睡眠環境の最適化『お手軽コース』ベスト3
ベスト1『光環境の改善』
- 寝る1時間前に天井照明の明るさを落とす
- お手軽な間接照明を購入する
- 蛍光灯を白色系から暖色系に変える
ベスト2『マットレスの改善』
- 段ボールを敷布団の下に敷く
- すのこを敷布団の下に敷く
- 薄いマットレスを今のマットレスに重ねる
ベスト3『目覚ましの改善』
- 携帯電話の目覚ましを枕元以外に置く
- 携帯電話の目覚ましをベッドから離した所に置く
- 秒針の音が静かな1000円程度の目覚まし時計を購入する
ステップ2「睡眠圧を上げる」
「睡眠圧」とは、眠っていない時間が長ければ長いほど、睡眠圧が高くなり睡眠が深くなるという睡眠の仕組みのことだ。頑張って起きれば、その分睡眠圧は高くなる。体を使ったり、慣れないことをやったりすることでも、睡眠圧は高くなる。体と脳に適正な負荷がかかることで睡眠圧が上がり、睡眠状態が良くなるのだ。

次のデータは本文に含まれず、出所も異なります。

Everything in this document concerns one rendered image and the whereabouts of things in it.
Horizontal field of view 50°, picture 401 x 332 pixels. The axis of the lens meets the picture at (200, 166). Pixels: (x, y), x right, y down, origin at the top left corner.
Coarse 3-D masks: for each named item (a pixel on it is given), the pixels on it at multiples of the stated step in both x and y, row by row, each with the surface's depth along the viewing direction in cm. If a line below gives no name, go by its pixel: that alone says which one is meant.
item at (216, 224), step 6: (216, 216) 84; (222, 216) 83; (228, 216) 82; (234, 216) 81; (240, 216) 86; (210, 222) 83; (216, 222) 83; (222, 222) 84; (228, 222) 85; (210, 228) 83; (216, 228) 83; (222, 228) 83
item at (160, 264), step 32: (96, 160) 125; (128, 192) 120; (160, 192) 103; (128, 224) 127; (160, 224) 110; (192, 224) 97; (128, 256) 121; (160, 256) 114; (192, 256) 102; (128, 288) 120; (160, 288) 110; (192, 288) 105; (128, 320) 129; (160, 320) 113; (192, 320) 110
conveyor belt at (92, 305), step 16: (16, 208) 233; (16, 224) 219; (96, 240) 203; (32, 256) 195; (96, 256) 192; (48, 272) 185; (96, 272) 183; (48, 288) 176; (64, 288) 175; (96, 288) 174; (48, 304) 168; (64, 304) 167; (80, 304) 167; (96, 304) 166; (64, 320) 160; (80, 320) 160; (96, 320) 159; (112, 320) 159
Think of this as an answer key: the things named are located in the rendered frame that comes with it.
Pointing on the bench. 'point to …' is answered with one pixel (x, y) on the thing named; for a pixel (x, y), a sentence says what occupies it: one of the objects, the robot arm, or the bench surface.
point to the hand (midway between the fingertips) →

「ホワイトカラーの人の多くは、睡眠圧が低いので、日中しっかり起きていれば良い眠りはやってきます。寝ようとするのではなく、日中ちゃんと起きて、体内時計のスイッチをしっかり入れれば、睡眠圧が上がり夜は起きていられなくなるので、必ず寝られます」(角谷氏)
睡眠圧を上げるには、大きく3つのステップがある。
- ステップ1 朝の目覚めスイッチを入れる
- ステップ2 体への強い負荷をかける習慣
- ステップ3 脳への強い負荷をかける習慣
今回は、睡眠圧を上げるための「ステップ1朝の目覚めスイッチを入れる」方法を紹介する。

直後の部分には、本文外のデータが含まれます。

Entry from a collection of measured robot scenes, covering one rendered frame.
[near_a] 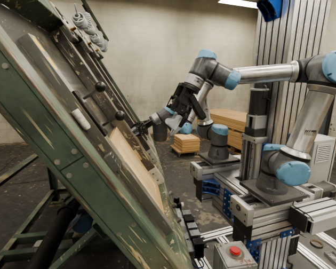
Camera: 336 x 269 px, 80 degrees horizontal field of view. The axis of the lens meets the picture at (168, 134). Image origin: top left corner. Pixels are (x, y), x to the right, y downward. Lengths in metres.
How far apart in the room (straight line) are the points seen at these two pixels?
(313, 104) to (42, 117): 0.90
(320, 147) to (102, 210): 1.28
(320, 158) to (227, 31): 6.65
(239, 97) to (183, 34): 3.07
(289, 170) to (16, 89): 0.93
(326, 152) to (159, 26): 5.93
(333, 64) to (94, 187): 0.88
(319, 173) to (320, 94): 0.75
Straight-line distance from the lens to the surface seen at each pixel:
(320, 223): 1.23
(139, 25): 6.65
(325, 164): 1.61
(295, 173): 0.96
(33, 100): 0.59
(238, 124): 4.73
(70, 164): 0.60
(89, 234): 0.84
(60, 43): 1.30
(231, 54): 7.82
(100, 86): 0.74
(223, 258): 0.90
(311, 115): 0.94
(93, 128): 0.81
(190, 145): 4.41
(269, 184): 1.12
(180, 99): 0.79
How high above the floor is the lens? 1.55
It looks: 14 degrees down
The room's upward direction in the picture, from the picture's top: straight up

朝の目覚めスイッチを入れるためには、朝に時計遺伝子をONにすることが重要だ。時計遺伝子をONにすることで、その何時間後に眠くなる、というふうに体内リズムが決まっている。時計遺伝子をONにして目覚めスイッチを入れるためには、以下のアクションが有効となる。自分の生活の中に可能なアクションを取り入れて、朝しっかり目覚めて睡眠圧を上げるようにしたい。
- アクション1「光を浴びる」
- アクション2「空気の入れ替え」
- アクション3「うがいをする」
- アクション4「歯磨き」
- アクション5「水・白湯を飲む」
- アクション6「シャワーを浴びる」
- アクション7「ウォーキング」
- アクション8「掃除」
- アクション9「ストレッチ・体操」
- アクション10「好きなことをする時間を作る」
「朝に光を浴びたり活動をすると、体温が上がってセロトニンというホルモンがでます。このセロトニンが夜にメラトニンに変化し、メラトニンには催眠作用があるので、眠くなります。今回はステップ1を紹介しましたので、ステップ2、ステップ3は書籍『働く50代の快眠法則』を参考にしてくださいね」(角谷氏)

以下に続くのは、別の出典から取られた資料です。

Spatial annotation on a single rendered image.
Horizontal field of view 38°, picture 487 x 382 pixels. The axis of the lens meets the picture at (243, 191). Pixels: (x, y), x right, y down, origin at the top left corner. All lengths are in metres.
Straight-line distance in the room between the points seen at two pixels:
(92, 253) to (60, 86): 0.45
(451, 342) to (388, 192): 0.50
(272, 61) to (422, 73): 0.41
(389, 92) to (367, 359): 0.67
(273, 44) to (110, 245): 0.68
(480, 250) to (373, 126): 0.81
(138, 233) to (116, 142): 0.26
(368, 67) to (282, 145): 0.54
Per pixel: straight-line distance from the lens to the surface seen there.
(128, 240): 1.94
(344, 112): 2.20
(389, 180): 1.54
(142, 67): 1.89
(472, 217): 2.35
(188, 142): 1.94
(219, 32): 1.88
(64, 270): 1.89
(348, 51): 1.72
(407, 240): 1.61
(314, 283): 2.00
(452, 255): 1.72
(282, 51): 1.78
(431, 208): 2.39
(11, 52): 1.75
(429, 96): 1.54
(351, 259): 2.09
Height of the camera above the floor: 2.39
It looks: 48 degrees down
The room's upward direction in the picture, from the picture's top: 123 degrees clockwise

リーダーが睡眠を取れていないと、周りから避けられるようになってしまう。人は無意識ながらも睡眠不調の人には無意識に近寄りたくなくなるので、リーダーが睡眠を取れていないと大きなコミュニケーションロスが発生する。
角谷氏は「チームの雰囲気はリーダーの睡眠にかかっています。リーダーは睡眠不調を改善して、チームを活性化してください」とまとめて講演を終えた。